Dataset excerpts
============================================================

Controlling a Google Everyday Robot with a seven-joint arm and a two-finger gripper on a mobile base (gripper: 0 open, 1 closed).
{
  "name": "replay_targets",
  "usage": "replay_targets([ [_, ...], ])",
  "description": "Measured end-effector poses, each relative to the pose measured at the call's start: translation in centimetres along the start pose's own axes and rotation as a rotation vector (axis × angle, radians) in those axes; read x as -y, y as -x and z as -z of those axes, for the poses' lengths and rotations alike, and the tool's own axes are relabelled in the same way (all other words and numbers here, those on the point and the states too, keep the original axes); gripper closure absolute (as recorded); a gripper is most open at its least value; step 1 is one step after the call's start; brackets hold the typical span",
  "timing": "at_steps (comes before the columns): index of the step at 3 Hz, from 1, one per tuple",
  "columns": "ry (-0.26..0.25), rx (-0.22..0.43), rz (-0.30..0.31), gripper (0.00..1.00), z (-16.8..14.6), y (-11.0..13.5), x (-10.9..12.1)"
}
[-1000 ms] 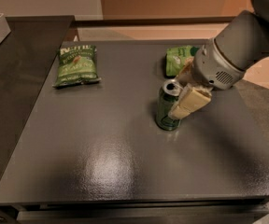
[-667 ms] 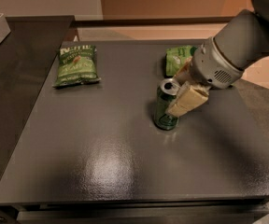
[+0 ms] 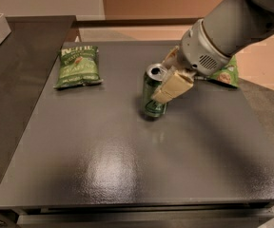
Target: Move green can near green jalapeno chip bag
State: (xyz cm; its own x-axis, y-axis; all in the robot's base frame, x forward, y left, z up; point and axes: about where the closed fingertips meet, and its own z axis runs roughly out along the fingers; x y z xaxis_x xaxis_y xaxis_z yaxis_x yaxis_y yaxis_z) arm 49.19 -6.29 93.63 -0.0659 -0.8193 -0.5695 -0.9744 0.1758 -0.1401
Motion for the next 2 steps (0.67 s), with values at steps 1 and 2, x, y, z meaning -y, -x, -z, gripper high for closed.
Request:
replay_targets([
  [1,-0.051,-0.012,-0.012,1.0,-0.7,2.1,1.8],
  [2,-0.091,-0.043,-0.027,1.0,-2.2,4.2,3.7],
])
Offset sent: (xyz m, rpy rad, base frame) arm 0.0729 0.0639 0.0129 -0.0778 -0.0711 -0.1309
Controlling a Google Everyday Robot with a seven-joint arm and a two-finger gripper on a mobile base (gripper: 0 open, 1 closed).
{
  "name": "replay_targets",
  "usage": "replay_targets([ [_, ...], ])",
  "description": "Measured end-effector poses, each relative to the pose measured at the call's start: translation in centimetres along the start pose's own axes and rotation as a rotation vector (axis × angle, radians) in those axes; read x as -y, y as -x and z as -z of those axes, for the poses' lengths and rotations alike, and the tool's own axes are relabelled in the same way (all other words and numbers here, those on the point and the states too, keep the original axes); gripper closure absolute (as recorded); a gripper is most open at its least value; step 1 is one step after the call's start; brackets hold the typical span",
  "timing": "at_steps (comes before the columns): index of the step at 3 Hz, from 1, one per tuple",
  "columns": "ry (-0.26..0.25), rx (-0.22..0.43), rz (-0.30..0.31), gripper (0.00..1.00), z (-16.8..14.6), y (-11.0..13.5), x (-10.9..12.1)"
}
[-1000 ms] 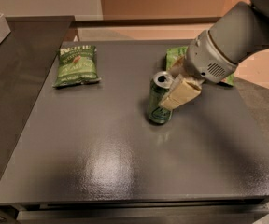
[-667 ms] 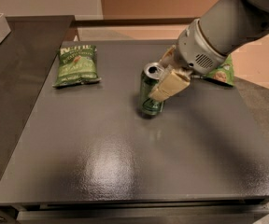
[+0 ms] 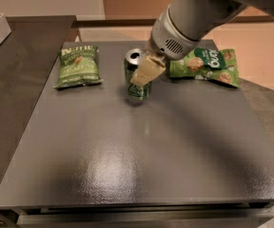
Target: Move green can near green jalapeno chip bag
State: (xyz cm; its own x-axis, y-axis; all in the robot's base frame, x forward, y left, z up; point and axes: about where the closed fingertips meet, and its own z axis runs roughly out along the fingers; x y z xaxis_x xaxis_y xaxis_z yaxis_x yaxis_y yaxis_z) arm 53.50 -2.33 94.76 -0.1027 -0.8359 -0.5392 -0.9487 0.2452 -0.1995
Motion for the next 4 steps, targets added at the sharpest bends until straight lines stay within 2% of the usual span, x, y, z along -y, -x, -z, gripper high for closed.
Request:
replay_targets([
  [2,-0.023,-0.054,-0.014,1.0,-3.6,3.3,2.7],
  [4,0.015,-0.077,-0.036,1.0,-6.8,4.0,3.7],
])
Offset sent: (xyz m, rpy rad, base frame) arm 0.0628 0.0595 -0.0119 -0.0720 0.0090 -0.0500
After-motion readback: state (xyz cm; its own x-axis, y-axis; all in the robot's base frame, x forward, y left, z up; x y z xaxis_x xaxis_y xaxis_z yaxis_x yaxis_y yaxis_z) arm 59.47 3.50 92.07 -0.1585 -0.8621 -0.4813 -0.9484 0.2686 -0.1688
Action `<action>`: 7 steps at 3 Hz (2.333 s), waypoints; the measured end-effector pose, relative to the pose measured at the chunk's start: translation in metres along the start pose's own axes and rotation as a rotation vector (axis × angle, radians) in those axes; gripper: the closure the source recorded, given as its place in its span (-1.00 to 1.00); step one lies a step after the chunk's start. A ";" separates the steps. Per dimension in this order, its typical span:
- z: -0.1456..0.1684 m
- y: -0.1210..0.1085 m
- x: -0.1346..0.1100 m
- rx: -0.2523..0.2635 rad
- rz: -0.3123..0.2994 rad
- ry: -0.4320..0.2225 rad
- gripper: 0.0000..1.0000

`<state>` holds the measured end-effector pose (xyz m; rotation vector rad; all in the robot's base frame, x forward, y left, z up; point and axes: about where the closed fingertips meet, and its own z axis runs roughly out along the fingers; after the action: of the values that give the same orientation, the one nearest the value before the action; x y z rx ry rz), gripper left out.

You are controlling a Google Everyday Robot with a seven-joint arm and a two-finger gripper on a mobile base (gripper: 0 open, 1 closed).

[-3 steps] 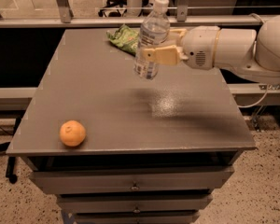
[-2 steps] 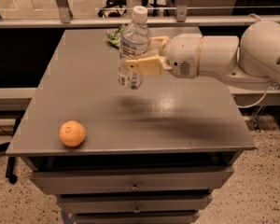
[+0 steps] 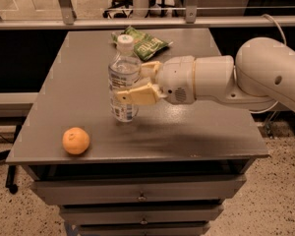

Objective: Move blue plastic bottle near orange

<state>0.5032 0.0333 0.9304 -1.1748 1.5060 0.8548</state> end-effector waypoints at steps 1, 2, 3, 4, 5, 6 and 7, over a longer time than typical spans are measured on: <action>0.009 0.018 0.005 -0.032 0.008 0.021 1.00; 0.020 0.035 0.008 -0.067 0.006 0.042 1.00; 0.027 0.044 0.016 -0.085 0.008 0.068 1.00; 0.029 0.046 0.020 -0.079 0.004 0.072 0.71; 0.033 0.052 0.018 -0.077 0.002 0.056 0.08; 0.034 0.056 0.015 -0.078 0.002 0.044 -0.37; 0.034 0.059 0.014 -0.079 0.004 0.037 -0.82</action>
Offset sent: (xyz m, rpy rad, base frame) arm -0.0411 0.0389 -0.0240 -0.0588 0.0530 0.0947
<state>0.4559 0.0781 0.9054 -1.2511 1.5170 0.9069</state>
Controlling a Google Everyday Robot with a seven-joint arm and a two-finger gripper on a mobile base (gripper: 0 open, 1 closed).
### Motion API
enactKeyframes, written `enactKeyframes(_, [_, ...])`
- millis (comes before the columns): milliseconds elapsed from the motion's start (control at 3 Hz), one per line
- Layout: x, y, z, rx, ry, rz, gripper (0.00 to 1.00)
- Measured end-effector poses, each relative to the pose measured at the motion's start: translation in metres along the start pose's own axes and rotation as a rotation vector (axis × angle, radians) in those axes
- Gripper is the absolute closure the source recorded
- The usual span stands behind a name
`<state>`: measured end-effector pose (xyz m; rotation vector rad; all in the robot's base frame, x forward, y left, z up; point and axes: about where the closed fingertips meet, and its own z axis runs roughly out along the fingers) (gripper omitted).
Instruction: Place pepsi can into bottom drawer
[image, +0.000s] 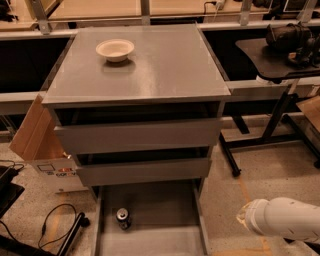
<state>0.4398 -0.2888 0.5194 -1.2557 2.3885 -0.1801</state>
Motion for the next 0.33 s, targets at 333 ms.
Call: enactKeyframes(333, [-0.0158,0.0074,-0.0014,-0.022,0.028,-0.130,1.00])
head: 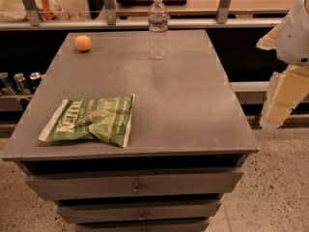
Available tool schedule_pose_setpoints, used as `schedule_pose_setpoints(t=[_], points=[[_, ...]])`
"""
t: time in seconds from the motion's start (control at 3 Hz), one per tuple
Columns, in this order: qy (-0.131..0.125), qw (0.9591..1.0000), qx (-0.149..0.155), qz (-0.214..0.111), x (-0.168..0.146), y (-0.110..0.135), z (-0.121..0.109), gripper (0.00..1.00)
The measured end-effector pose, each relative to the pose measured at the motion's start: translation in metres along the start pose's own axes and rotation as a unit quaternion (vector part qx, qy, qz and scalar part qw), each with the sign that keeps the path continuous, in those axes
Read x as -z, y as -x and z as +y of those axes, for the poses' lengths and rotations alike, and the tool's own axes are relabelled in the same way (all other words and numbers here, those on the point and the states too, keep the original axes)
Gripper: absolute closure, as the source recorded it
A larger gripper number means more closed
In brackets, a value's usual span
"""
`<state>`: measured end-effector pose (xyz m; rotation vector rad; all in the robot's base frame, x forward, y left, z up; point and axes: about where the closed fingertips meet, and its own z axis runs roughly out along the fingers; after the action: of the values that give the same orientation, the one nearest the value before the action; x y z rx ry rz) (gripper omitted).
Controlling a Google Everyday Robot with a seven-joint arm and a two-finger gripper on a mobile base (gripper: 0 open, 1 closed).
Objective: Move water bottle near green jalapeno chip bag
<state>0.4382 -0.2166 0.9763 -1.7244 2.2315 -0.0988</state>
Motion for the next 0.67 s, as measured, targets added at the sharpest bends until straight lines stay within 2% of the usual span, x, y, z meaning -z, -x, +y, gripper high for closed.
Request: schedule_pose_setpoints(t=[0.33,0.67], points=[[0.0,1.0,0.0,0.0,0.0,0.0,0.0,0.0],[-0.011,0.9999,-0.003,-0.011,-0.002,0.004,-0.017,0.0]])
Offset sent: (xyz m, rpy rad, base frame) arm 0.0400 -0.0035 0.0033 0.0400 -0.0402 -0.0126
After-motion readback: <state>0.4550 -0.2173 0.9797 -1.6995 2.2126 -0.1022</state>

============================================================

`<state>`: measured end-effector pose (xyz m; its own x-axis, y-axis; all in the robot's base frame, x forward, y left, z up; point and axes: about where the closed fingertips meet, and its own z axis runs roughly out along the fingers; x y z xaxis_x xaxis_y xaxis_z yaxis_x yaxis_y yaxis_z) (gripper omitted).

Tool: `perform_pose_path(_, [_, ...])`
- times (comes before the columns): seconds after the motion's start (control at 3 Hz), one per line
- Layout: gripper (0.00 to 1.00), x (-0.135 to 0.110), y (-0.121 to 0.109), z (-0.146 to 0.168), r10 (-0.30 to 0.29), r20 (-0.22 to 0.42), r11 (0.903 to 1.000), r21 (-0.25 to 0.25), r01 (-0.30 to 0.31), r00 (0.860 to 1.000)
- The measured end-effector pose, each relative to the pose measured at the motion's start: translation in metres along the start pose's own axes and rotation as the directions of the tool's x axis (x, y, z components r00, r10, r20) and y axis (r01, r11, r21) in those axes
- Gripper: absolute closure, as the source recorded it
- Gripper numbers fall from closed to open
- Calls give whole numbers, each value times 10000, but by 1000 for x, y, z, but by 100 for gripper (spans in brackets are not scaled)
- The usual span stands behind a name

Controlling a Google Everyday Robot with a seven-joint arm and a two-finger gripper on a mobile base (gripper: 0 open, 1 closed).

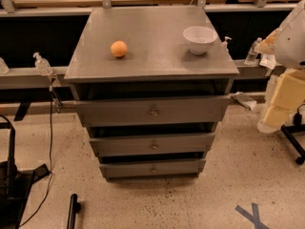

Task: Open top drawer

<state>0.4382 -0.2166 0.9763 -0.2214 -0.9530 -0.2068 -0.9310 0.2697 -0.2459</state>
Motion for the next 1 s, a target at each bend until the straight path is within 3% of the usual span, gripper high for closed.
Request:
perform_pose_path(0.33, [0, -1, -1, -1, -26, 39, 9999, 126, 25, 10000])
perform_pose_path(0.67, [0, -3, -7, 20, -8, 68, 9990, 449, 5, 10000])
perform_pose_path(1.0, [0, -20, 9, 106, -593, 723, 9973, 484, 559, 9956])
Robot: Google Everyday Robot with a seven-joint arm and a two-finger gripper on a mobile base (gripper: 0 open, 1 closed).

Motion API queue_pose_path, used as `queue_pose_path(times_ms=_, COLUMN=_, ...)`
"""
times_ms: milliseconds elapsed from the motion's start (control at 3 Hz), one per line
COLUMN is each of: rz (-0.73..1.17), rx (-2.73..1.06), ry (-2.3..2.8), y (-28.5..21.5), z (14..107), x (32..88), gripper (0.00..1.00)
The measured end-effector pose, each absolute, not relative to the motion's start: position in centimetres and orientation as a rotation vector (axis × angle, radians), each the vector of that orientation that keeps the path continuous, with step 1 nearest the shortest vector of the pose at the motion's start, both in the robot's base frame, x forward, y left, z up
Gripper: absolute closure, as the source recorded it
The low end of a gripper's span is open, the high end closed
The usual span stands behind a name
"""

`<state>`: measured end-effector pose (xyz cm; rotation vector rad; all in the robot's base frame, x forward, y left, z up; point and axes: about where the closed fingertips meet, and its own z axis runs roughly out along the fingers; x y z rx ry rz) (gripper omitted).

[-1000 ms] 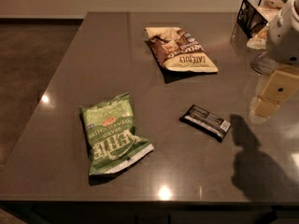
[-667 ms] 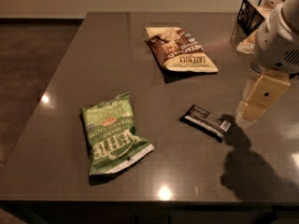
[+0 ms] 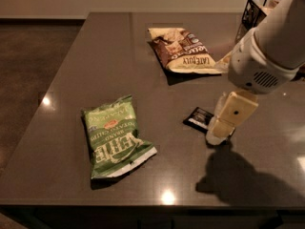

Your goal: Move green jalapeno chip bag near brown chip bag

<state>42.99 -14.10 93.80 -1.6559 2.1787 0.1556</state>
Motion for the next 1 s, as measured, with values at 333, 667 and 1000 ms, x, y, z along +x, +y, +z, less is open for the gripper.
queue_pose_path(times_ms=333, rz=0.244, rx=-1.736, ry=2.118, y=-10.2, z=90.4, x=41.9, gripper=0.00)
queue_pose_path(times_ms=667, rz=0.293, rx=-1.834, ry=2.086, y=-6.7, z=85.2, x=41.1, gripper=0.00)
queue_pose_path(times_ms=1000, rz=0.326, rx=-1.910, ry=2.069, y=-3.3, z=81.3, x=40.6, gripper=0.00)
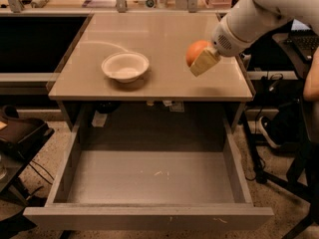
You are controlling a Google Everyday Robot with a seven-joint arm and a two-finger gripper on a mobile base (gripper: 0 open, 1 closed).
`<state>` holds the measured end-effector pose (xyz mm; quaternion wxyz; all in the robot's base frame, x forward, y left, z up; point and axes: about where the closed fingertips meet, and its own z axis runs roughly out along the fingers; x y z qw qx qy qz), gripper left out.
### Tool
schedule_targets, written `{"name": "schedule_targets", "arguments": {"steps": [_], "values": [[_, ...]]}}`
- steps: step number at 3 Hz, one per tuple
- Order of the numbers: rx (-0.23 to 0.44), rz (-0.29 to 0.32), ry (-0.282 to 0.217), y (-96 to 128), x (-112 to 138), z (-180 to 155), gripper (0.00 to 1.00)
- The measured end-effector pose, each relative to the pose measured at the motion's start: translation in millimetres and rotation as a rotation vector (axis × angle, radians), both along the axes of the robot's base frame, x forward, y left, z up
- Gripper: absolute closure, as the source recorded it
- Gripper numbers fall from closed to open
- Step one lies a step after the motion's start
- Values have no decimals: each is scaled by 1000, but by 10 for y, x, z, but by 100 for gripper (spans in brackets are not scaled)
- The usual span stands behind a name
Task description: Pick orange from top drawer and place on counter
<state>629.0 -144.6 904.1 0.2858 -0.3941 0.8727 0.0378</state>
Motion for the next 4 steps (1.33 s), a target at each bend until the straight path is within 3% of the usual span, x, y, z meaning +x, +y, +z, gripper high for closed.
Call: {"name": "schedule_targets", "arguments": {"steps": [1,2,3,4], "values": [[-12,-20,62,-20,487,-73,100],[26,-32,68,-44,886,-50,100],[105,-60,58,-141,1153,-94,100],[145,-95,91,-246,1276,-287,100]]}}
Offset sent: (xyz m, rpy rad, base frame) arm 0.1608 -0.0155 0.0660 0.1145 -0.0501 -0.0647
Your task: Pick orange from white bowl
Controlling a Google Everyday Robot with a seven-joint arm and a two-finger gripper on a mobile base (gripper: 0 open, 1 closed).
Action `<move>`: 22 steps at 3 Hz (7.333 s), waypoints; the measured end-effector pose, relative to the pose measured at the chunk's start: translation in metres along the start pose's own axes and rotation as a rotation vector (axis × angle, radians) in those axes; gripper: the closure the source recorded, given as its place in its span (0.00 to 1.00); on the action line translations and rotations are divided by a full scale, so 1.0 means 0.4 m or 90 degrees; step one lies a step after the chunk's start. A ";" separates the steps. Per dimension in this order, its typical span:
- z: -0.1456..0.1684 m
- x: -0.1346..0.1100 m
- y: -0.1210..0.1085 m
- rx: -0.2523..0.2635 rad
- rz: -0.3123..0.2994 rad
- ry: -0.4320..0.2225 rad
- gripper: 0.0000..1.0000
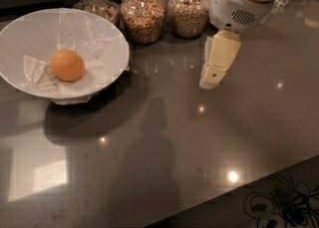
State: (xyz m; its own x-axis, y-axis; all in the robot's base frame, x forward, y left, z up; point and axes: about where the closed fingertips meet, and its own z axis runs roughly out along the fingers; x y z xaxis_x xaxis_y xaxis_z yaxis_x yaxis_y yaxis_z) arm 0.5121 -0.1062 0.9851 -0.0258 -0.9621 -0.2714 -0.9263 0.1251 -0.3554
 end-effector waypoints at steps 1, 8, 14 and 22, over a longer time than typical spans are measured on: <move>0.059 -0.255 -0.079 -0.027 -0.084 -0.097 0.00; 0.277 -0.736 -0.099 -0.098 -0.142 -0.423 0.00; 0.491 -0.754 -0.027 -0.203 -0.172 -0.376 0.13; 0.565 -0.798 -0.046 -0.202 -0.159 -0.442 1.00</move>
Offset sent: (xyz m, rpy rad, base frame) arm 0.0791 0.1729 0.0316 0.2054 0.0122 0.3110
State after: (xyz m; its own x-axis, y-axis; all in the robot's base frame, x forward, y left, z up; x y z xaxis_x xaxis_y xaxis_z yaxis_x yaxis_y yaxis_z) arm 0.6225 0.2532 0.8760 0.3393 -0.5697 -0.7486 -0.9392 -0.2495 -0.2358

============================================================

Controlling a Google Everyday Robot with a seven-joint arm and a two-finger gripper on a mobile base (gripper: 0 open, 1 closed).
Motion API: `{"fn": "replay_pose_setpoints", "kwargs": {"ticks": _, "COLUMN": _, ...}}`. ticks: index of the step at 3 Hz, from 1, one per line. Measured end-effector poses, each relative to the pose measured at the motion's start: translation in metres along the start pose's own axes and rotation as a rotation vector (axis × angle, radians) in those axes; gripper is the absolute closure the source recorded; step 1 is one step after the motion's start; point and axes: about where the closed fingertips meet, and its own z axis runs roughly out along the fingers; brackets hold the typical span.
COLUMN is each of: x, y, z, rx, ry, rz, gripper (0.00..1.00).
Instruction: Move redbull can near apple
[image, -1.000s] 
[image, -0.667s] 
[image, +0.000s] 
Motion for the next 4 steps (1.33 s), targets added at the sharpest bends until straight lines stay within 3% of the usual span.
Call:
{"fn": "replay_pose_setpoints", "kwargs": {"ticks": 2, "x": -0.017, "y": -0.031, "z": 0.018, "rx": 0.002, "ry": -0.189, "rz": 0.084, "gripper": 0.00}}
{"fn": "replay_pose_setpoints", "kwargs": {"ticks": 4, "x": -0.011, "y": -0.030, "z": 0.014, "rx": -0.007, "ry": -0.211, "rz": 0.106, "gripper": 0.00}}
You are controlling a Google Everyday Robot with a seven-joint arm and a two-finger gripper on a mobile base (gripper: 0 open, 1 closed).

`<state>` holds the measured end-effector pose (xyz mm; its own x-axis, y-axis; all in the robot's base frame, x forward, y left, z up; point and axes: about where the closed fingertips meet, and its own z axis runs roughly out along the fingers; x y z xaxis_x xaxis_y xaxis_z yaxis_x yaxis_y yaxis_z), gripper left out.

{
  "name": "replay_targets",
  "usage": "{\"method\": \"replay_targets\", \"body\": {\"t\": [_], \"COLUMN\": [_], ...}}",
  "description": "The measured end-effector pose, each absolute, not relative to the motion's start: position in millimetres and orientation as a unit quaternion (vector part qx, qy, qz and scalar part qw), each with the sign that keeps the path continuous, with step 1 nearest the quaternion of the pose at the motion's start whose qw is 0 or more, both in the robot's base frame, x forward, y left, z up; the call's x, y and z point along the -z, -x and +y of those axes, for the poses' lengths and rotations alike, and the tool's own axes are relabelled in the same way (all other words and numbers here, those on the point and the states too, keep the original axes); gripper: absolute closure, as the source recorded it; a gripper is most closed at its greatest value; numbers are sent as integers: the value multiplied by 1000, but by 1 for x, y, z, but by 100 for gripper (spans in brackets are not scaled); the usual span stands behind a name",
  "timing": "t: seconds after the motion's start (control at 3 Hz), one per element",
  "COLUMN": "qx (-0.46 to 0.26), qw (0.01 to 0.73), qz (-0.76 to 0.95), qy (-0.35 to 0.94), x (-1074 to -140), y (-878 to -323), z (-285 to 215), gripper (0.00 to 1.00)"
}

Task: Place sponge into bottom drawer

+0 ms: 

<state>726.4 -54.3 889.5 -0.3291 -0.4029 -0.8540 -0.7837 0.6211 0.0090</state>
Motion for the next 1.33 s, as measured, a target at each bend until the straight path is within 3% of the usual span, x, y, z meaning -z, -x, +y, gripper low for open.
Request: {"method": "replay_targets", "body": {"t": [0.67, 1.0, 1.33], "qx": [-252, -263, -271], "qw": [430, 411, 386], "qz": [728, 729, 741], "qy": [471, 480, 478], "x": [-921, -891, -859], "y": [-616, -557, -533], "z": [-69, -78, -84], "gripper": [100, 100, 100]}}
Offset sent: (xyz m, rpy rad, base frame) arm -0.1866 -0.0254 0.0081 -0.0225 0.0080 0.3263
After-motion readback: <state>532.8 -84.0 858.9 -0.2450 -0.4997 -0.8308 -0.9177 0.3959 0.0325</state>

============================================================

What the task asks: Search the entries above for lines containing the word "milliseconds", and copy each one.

Expected output:
- millis (comes before the columns): milliseconds elapsed from the motion's start (control at 3 Hz), one per line
times_ms: milliseconds elapsed from the motion's start (control at 3 Hz), one per line

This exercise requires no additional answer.